> [Prompt]: Find the lines in the listing below that include the word "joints", and report how many there are, with nothing more.

> [Provided data]:
==========
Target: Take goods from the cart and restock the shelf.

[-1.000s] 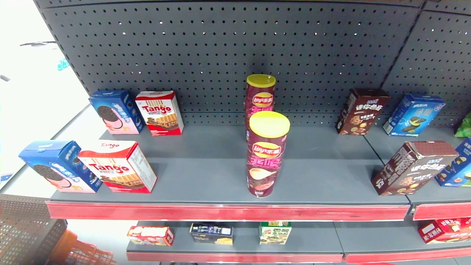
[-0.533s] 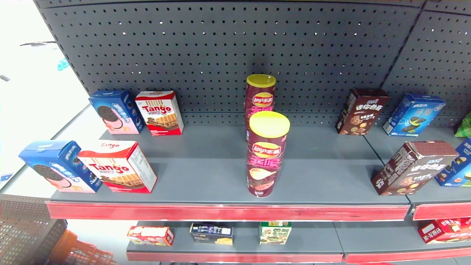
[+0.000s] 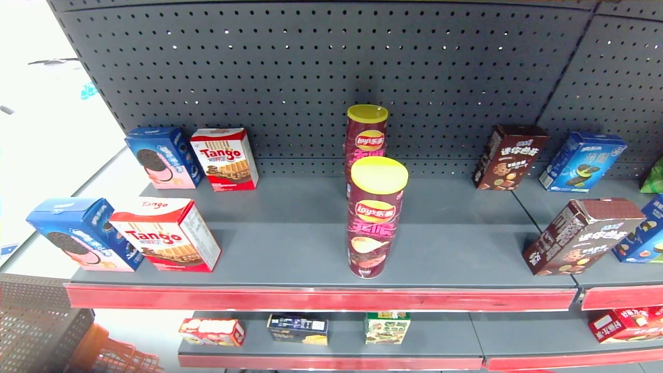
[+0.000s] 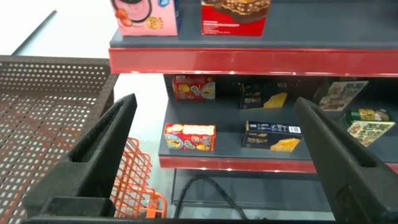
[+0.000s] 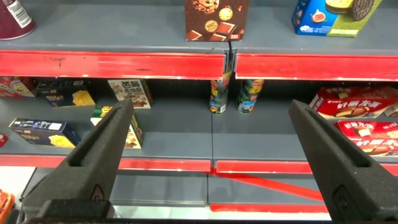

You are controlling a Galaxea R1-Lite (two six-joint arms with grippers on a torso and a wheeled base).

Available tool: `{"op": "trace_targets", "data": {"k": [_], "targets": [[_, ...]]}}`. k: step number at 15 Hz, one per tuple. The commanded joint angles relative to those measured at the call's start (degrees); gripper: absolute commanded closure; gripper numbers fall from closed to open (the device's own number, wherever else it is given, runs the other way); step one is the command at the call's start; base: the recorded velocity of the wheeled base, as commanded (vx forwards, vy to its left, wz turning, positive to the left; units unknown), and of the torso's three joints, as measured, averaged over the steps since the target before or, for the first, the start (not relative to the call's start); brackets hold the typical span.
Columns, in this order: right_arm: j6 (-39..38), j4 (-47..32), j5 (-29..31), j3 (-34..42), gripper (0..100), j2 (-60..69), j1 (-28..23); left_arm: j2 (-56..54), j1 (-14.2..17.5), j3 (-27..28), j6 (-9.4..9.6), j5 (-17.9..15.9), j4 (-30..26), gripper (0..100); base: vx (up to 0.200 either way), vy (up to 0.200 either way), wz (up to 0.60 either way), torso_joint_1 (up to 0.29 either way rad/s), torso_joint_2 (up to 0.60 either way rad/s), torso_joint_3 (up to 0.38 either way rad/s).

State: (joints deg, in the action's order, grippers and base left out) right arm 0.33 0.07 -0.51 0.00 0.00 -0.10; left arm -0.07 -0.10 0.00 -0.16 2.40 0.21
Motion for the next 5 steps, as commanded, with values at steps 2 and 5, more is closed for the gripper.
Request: {"op": "trace_targets", "data": {"k": [2,5], "targets": [[0.02,0.01,-0.02,0.00,0,0.00,0.10,0.07,0.01,0.00,-0.11,0.24,0.06,0,0.000,0.000,0.00,0.000,0.00,0.000],[0.02,0.01,-0.45,0.00,0,0.00,0.10,0.07,0.01,0.00,-0.11,0.24,0.06,0,0.000,0.000,0.00,0.000,0.00,0.000]]}}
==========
> [Solution below]: 2